» EXERCISE BRIEF
Please give the whole listing again word for word, and drop any pictures it holds.

» EXCERPTED DATA
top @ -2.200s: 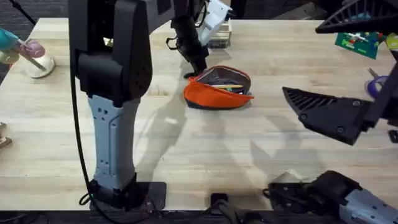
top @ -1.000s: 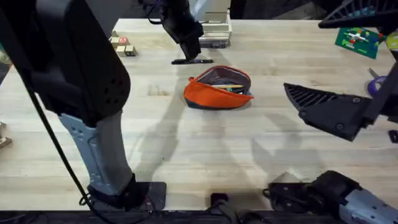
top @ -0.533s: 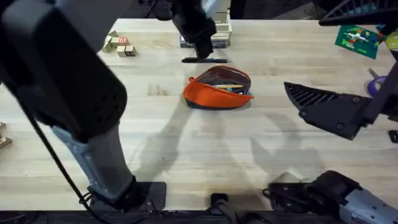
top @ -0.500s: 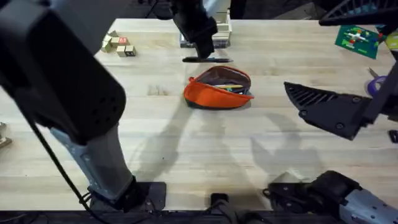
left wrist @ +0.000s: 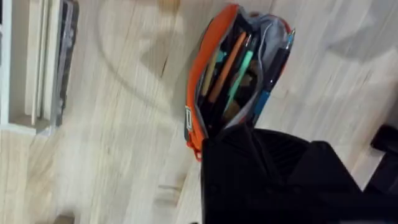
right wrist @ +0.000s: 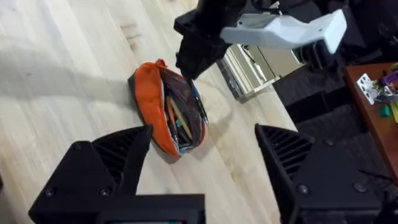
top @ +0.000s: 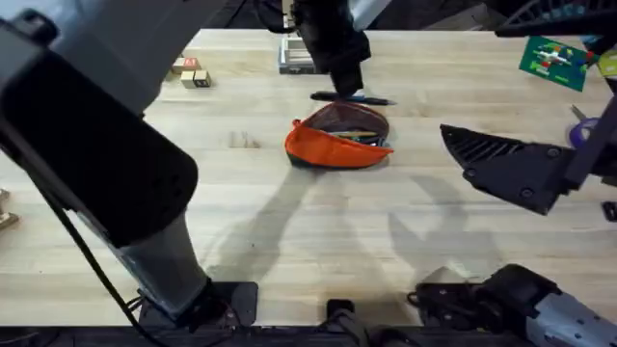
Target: Unzip the bag, pick up the pens from the table one at a time and place them inside, then zip the bag closed.
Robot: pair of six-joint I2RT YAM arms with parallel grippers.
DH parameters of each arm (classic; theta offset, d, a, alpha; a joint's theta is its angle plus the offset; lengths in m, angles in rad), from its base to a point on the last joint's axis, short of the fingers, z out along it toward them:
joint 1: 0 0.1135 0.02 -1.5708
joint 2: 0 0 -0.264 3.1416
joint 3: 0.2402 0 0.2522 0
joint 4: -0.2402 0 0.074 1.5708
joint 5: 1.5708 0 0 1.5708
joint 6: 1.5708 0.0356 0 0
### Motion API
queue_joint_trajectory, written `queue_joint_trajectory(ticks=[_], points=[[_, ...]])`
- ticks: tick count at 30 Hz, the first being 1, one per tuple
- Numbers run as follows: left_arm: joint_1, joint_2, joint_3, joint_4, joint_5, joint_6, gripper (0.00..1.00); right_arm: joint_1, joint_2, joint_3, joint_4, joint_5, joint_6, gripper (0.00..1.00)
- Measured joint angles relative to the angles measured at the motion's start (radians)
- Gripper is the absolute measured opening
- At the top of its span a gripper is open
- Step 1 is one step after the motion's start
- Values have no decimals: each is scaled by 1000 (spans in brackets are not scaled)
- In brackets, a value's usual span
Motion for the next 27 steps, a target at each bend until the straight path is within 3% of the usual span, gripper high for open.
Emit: queue_joint_trajectory(ticks=[5, 13, 18, 27], points=[[-11, 0, -28, 67, 31, -2, 41, 0, 0, 0, 5, 0, 0, 998], [-66, 0, -173, 174, 45, -9, 41, 0, 0, 0, 5, 0, 0, 998], [-74, 0, -248, 240, 44, -24, 41, 0, 0, 0, 5, 0, 0, 998], [-71, 0, -379, 313, -29, -31, 41, 0, 0, 0, 5, 0, 0, 998]])
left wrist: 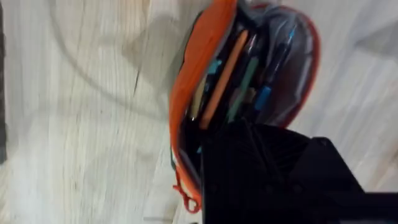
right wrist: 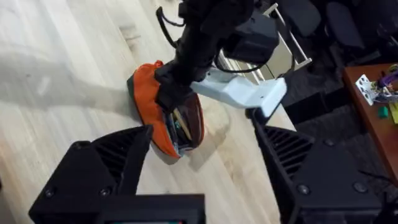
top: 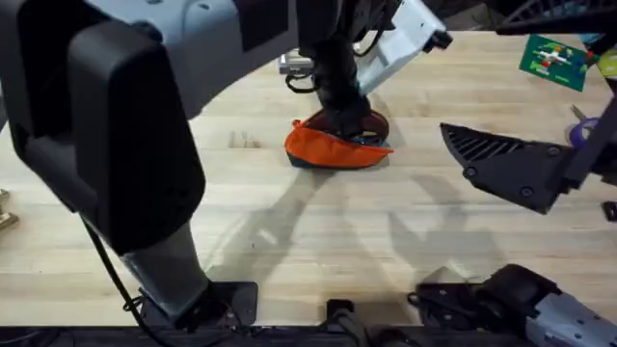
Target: Unzip the bag, pick up the pens from the table one at a time and place them inside, then zip the bag closed.
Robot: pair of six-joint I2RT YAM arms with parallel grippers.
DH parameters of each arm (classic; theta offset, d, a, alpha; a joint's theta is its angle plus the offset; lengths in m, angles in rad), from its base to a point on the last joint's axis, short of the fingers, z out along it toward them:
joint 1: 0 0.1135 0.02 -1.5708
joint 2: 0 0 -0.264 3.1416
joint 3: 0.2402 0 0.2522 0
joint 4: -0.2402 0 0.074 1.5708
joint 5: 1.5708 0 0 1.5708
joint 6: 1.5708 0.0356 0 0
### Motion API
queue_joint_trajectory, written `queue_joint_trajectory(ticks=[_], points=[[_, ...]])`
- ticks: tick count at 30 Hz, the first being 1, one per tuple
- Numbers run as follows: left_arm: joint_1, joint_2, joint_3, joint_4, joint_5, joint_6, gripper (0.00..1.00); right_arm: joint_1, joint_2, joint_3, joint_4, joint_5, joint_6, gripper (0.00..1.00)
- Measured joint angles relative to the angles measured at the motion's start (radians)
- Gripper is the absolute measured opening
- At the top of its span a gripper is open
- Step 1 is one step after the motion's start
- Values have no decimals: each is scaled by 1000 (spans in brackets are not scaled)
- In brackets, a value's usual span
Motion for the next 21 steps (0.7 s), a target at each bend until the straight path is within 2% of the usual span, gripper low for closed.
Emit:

» OUTPUT FOR THIS TASK
top @ -2.200s: 
top @ -1.000s: 
top @ -0.533s: 
top @ -0.500s: 
left wrist @ +0.000s: 
right wrist @ +0.000s: 
top @ +0.000s: 
Target: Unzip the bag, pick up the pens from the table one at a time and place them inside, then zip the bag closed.
Robot: pair of six-joint I2RT YAM arms with parallel grippers.
DH parameters of each arm (classic; theta offset, d, a, alpha; a joint's theta is its angle plus the offset; lengths in m, angles in rad), from its base to a point on the last joint's axis, short of the fingers, z out along it toward them:
joint 1: 0 0.1135 0.02 -1.5708
joint 2: 0 0 -0.264 3.1416
joint 3: 0.2402 0 0.2522 0
joint 4: -0.2402 0 0.074 1.5708
joint 5: 1.5708 0 0 1.5708
joint 6: 1.5708 0.0356 0 0
### Motion API
queue_joint_trajectory, written `queue_joint_trajectory(ticks=[_], points=[[_, ...]])`
- ticks: tick count at 30 Hz, the first being 1, one per tuple
- Numbers run as follows: left_arm: joint_1, joint_2, joint_3, joint_4, joint_5, joint_6, gripper (0.00..1.00); right_arm: joint_1, joint_2, joint_3, joint_4, joint_5, joint_6, gripper (0.00..1.00)
- Measured joint angles relative to the angles measured at the motion's start (radians)
- Gripper is the absolute measured opening
- At the top of its span a gripper is open
- Step 1 is one step after the motion's start
- Values have no decimals: each is scaled by 1000 (spans in brackets are not scaled)
- In brackets, a value's usual span
Motion for the next 27 steps, a target at each bend until the straight path is within 3% of the usual span, gripper high for open.
Emit: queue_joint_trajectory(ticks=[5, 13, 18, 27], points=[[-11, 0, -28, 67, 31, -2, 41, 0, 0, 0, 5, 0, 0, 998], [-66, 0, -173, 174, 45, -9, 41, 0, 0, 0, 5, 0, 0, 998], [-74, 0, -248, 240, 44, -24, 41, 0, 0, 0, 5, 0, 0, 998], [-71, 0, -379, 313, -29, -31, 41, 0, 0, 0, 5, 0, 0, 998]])
left wrist: 
right wrist: 
top: 
Target: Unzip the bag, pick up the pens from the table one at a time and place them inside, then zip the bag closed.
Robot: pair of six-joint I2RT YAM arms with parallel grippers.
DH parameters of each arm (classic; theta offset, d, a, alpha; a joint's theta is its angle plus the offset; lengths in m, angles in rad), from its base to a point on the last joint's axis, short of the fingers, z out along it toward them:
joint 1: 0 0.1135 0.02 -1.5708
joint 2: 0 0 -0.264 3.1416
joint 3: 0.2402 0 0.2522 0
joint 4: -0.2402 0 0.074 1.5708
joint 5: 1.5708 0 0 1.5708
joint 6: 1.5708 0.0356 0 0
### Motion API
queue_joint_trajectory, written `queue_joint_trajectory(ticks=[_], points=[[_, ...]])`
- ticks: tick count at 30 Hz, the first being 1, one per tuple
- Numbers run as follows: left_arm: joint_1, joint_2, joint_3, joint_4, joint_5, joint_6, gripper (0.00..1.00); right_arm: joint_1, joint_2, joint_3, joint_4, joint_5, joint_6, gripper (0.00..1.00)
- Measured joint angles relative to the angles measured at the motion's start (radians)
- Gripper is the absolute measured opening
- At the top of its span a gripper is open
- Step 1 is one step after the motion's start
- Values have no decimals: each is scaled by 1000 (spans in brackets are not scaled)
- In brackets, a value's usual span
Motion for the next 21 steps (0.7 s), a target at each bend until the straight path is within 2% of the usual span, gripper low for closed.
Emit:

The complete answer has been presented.